Problem description
The answer must consist of every line in the data below that holds the word "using".

Stored items from a collection:
::::::::

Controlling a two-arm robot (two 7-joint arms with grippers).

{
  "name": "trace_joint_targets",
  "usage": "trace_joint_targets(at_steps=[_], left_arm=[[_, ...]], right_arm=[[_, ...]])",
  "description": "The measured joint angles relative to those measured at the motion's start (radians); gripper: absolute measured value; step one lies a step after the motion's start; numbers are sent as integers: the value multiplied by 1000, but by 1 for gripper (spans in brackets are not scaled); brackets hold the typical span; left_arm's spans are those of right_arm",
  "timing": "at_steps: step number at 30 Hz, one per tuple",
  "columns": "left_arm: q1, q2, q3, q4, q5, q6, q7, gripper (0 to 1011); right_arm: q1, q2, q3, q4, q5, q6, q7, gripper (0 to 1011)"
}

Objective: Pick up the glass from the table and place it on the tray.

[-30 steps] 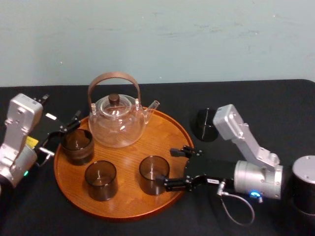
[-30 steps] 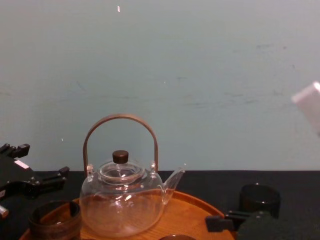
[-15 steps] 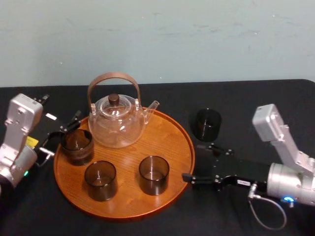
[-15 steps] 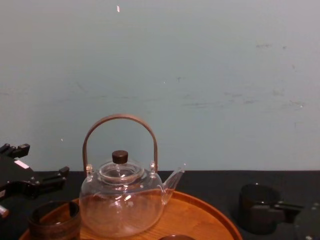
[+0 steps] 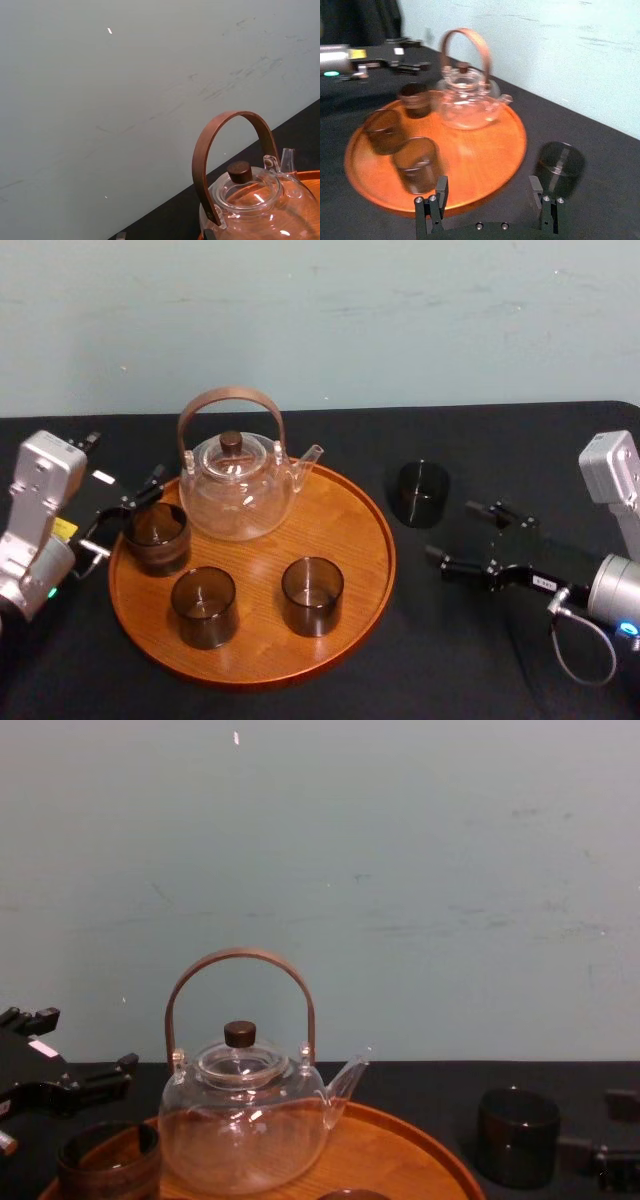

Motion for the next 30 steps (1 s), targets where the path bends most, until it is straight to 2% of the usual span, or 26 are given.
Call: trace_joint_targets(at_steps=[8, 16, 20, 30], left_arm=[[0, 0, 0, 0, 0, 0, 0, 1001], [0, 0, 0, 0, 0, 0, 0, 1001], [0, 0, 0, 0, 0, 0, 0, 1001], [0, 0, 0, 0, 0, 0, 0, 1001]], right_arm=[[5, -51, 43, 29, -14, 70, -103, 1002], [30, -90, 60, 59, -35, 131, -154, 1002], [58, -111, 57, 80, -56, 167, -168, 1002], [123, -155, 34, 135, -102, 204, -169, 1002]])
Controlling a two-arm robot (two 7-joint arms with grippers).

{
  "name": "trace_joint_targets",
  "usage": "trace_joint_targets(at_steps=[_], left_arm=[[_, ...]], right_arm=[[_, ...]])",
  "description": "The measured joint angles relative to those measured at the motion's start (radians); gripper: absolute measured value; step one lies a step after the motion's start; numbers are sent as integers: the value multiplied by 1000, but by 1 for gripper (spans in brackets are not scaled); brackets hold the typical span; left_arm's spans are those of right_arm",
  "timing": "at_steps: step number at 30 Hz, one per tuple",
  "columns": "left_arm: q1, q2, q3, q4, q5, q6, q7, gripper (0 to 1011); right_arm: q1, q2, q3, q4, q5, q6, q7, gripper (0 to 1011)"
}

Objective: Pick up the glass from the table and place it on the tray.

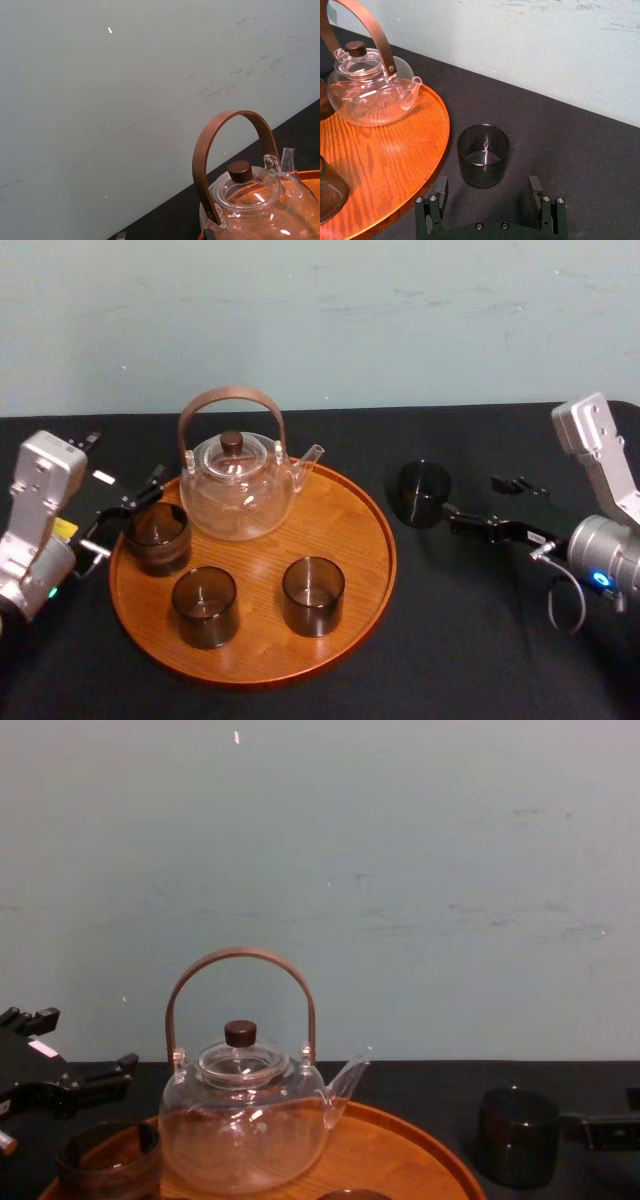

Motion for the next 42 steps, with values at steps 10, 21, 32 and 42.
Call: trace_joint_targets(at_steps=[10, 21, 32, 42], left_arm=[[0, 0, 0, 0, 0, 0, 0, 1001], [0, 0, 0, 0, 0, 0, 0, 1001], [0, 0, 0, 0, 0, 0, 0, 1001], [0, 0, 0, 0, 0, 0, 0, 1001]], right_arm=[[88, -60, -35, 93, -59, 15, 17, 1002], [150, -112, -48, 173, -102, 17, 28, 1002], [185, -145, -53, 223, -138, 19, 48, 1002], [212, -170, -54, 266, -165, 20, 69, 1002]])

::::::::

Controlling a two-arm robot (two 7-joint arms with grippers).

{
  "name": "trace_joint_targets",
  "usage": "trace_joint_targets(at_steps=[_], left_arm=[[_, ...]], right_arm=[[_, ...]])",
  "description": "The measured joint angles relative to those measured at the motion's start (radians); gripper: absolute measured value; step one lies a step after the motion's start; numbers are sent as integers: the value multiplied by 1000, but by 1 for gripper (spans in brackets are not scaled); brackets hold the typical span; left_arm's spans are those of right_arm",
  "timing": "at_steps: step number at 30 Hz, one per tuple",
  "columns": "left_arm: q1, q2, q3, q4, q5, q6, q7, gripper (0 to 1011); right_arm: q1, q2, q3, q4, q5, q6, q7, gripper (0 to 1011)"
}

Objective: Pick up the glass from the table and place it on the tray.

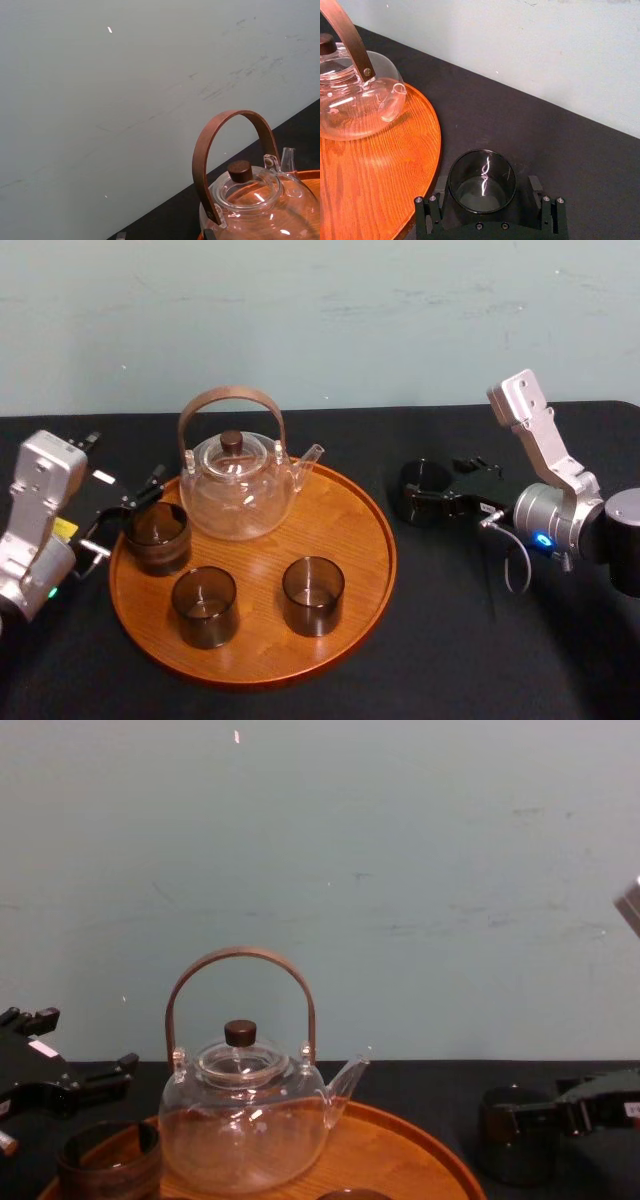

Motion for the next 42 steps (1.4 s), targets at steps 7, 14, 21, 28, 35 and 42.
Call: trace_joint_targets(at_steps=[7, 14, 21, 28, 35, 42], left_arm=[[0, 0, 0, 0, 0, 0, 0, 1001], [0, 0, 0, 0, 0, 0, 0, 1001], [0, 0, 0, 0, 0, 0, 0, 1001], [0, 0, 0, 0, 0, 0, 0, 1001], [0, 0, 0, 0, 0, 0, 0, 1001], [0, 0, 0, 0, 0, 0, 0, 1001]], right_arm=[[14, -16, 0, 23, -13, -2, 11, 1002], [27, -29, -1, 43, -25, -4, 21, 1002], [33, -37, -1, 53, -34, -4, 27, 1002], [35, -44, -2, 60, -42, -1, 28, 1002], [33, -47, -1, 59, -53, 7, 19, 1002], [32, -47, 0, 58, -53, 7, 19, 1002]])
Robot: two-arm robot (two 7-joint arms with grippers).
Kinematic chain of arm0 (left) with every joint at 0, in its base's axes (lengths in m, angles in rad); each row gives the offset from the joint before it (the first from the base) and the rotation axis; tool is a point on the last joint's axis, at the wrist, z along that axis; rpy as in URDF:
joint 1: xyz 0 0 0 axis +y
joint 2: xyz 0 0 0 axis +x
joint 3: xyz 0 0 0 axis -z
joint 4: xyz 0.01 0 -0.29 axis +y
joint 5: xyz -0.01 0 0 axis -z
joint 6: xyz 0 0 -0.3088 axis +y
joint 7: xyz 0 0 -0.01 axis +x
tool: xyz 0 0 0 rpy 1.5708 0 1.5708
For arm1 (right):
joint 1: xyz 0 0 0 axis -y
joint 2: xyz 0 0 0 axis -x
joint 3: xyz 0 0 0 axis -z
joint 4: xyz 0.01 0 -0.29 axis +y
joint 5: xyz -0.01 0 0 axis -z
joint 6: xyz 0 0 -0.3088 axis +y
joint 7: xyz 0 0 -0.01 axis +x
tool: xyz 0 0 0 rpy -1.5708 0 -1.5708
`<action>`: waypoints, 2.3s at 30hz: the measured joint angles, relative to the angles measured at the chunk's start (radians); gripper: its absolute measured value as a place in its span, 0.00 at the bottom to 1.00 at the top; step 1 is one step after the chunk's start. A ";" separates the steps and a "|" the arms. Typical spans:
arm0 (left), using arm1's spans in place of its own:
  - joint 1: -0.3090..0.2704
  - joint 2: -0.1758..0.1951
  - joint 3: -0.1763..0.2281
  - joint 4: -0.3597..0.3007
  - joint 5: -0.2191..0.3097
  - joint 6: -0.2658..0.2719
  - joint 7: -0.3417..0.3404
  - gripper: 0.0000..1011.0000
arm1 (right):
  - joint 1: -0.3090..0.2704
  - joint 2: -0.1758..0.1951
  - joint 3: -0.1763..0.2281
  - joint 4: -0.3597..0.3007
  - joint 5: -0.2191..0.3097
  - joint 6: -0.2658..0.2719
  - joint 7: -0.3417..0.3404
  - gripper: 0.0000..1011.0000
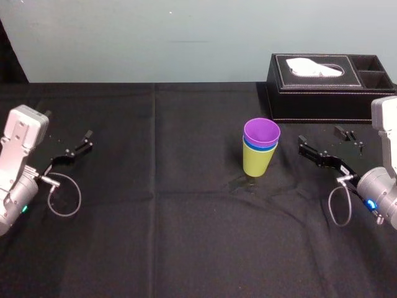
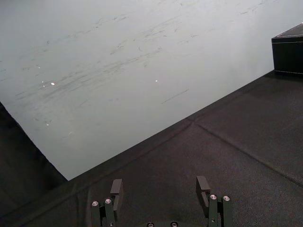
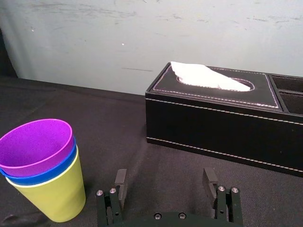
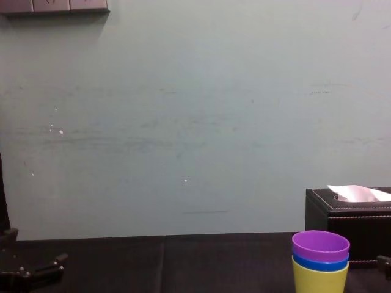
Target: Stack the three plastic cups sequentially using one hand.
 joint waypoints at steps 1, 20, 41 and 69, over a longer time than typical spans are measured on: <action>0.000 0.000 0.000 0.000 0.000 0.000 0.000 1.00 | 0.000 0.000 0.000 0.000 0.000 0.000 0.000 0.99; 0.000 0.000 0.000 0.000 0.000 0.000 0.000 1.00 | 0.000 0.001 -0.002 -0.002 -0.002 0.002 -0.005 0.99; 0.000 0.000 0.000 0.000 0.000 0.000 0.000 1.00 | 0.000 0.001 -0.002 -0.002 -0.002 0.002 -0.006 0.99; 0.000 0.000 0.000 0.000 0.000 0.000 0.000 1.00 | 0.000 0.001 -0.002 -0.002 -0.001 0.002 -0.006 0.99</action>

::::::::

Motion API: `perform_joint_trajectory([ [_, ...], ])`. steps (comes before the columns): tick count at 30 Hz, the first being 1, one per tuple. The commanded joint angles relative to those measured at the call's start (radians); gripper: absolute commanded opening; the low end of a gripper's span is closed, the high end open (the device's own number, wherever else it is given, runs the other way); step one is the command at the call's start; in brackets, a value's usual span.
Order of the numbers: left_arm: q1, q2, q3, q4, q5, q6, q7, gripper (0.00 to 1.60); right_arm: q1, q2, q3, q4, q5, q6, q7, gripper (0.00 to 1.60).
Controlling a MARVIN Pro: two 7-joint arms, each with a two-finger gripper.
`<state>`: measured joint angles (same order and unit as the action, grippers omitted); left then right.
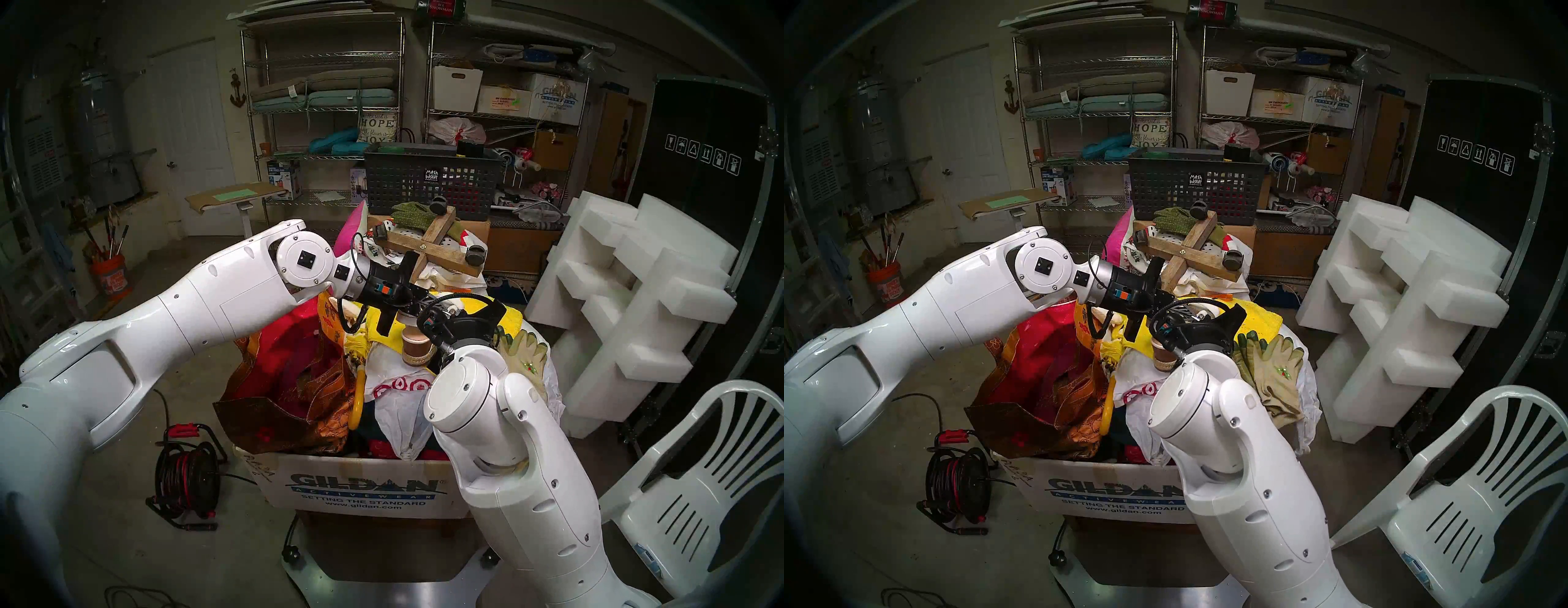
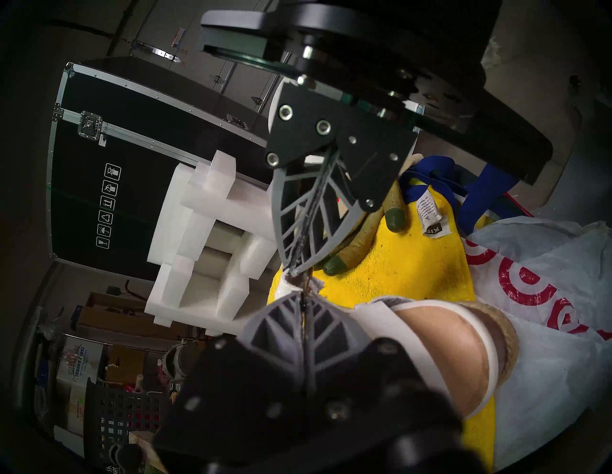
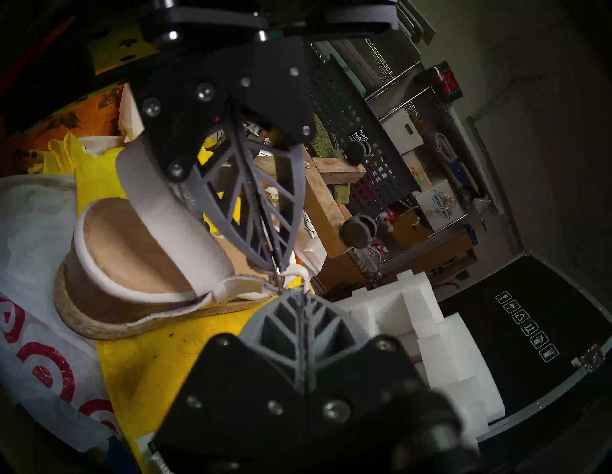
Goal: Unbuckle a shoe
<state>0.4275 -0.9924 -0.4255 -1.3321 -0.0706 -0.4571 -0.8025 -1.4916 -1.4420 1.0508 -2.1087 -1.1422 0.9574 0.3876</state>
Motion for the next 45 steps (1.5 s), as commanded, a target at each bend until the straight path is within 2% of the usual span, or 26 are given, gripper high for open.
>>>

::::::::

Answer space
arm0 (left), using arm1's spans in place of its own:
Target: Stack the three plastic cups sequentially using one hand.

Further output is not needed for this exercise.